# [To do]
Using the word "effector" as the filter, copy each matching line from the records.

# [Record set]
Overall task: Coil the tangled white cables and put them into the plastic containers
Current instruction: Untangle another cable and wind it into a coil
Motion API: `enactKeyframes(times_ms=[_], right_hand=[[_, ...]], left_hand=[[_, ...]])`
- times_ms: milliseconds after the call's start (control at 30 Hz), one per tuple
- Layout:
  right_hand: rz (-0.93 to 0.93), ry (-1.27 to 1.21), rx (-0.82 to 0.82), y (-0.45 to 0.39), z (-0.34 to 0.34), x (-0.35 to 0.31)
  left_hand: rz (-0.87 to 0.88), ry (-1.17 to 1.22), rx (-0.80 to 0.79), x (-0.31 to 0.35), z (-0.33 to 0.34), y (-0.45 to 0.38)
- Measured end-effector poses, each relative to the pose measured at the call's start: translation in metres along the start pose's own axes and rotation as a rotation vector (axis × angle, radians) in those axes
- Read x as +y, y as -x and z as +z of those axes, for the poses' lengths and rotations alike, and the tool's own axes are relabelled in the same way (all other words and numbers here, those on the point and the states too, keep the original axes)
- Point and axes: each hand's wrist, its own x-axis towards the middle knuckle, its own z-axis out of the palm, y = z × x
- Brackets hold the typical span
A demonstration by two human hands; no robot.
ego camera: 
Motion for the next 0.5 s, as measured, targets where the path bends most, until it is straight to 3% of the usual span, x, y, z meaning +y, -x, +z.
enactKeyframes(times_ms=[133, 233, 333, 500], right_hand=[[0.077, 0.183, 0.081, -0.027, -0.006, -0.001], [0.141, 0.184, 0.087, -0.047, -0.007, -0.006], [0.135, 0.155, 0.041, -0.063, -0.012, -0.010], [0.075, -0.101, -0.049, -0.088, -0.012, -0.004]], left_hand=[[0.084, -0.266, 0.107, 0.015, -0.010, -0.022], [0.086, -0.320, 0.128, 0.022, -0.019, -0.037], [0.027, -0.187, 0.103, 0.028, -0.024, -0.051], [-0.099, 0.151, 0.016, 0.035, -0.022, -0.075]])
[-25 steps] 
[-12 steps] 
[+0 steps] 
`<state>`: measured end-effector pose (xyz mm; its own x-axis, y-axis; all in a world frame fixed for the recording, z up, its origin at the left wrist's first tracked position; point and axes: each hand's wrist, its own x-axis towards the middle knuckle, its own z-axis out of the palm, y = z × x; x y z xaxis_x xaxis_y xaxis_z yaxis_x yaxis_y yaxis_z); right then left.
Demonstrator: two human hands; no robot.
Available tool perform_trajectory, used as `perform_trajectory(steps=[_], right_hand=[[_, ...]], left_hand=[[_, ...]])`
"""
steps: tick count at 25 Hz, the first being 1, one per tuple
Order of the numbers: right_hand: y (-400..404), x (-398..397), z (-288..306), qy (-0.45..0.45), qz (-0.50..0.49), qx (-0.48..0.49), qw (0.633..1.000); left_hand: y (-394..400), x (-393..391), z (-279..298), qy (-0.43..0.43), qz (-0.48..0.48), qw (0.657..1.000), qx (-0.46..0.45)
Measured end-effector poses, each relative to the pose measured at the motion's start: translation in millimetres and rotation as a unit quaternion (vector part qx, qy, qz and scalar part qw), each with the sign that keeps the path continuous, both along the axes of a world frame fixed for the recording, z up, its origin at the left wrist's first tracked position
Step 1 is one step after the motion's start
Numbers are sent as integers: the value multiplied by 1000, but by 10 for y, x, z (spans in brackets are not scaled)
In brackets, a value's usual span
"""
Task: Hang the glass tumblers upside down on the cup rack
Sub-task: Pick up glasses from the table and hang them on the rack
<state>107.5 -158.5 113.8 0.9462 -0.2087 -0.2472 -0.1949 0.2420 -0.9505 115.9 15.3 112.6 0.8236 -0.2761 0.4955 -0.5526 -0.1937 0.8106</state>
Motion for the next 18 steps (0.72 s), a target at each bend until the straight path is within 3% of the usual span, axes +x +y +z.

# [Written solution]
- Measured end-effector poses, each relative to the pose measured at the call's start: translation in metres along the start pose's own axes and rotation as a rotation vector (axis × angle, radians) in those axes
`<state>`: measured end-effector pose (xyz mm; its own x-axis, y-axis; all in a world frame fixed for the recording, z up, its origin at the left wrist's first tracked position; point and axes: each hand's wrist, its own x-axis towards the middle knuckle, its own z-axis out of the palm, y = z × x; x y z xaxis_x xaxis_y xaxis_z yaxis_x yaxis_y yaxis_z); right then left.
Measured end-effector poses, each relative to the pose measured at the motion's start: translation in millimetres and rotation as a unit quaternion (vector part qx, qy, qz and scalar part qw), each with the sign that keeps the path continuous, both along the axes of a world frame fixed for the recording, z up, its origin at the left wrist's first tracked position

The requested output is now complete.